The Hunterian in Glasgow, the Baltic Center for Contemporary Art in Gateshead, Ulster University in Londonderry and the Leicester Museums are the other organizations taking part in the £2.5million scheme, which will see 22 ambitious artist commissions inspired by the legacy of the conflict.
With each location working with an artist, the joint commissions will be exhibited between 2023 and 2024 and will explore themes ranging from care work in conflict to the current refugee crisis.
The program was made possible after a portion of the royalties from Peter Jackson’s critically acclaimed film, They Shall Not Grow Old, was earmarked for investment in artists and artistic experiences.

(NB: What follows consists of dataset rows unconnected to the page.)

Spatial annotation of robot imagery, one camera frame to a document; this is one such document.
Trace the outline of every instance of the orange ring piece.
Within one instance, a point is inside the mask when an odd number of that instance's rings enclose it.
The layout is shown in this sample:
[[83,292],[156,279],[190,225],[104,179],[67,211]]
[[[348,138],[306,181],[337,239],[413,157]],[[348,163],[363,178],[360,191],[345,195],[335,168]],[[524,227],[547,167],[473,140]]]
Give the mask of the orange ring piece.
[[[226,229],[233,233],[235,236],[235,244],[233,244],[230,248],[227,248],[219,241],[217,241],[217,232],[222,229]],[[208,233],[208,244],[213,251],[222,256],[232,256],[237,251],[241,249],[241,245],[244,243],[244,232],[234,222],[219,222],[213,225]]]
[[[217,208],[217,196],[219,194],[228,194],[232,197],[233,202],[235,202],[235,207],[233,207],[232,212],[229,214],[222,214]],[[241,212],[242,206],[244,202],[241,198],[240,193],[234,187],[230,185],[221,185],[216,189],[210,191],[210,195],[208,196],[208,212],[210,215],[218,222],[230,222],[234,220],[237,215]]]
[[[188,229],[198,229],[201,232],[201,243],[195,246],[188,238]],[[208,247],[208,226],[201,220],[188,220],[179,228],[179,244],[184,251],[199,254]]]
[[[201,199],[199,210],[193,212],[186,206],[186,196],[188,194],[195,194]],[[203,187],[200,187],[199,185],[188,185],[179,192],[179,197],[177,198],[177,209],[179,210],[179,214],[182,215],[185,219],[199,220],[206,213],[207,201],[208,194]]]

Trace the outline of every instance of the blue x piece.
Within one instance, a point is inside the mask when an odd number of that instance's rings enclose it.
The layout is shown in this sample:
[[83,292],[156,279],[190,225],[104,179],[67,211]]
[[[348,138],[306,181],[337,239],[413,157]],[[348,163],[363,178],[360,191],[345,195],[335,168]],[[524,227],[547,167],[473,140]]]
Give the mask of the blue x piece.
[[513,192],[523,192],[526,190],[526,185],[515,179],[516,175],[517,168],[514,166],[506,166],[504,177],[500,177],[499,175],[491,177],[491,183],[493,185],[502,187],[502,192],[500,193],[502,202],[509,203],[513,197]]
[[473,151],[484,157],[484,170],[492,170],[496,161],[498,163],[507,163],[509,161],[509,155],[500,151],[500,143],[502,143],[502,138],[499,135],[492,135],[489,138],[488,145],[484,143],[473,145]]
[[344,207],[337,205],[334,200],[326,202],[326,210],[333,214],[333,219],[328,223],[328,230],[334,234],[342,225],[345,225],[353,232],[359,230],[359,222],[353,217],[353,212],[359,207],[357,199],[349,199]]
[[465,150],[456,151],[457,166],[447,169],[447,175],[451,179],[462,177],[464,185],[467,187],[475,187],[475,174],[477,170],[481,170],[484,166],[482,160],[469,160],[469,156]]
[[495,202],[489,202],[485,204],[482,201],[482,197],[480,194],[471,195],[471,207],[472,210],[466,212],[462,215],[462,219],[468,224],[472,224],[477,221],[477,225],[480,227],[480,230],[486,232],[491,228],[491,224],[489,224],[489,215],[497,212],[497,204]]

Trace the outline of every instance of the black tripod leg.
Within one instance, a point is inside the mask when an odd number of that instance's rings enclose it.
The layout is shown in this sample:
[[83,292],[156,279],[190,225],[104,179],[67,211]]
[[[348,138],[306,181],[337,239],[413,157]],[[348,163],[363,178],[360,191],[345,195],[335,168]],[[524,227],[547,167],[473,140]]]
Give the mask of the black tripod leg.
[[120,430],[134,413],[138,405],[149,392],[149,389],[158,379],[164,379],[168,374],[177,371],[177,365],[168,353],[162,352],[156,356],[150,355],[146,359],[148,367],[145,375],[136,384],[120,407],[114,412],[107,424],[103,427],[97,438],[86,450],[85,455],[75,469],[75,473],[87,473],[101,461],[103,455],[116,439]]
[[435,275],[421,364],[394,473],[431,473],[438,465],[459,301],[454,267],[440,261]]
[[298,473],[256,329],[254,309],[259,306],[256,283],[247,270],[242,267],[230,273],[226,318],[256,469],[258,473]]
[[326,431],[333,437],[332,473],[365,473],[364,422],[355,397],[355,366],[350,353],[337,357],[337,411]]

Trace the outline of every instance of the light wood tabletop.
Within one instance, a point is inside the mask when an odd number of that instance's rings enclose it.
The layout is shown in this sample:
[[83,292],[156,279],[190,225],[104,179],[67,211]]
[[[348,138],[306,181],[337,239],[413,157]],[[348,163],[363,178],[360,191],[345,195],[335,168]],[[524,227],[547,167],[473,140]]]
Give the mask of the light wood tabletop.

2022 Turner Prize nominee Heather Phillipson will offer a vision of the sky inspired by the US government’s 2021 report on Unidentified Aerial Phenomena for her commission from the Glynn Vivian Art Gallery.
At the Baltic Center for Contemporary Art, Iraqi-American artist Michael Rakowitz will develop a new commission that sees anti-war activism as the foundation of a monument that can serve as a catalyst for healing, cultural exchange and kinship. .
The Hunterian will work with Glasgow-based artist Cathy Wilkes on a new body of work. The project will see Wilkes reflect on issues of war, conflict and violence, encompassing both abstraction and social realism.
Additional commissions at two of the five Imperial War Museum sites in the UK will each receive £250,000. Details of the commissions will be announced later this year.
Alongside the Imperial War Museum’s five core partners and two commissions, 15 member organizations of the Imperial War Museum’s War and Conflict Specialist Network will receive smaller grants of £20,000.
Comprising universities, galleries, local authorities and social enterprises, eight have now been shortlisted, including Bishop Grosseteste University in Lincoln, Gateways to the First World War at the University of Kent, arts social enterprise and Heritage Our Big Picture, the Photography and the Archive Research Center at the London College of Communication, Visualizing War at the University of St Andrews and Swansea University.
Working alongside established and emerging artists, their commissions will explore conflicts from World War I to the present day.
The remaining seven places are now open to expressions of interest from interested cultural organisations.
Speaking about his participation in the program, Rakowitz said, “Over the past few years I have tried to make art that questions the intersections between empire, war and museums in a way that resonates locally and globally.
“My work, commissioned by the Baltic and Imperial War Museums, will invite viewers to reconsider the relationships between hospitality and hostility, provenance and expropriation, and confront the complicity of cultural institutions and audiences in geopolitical issues.”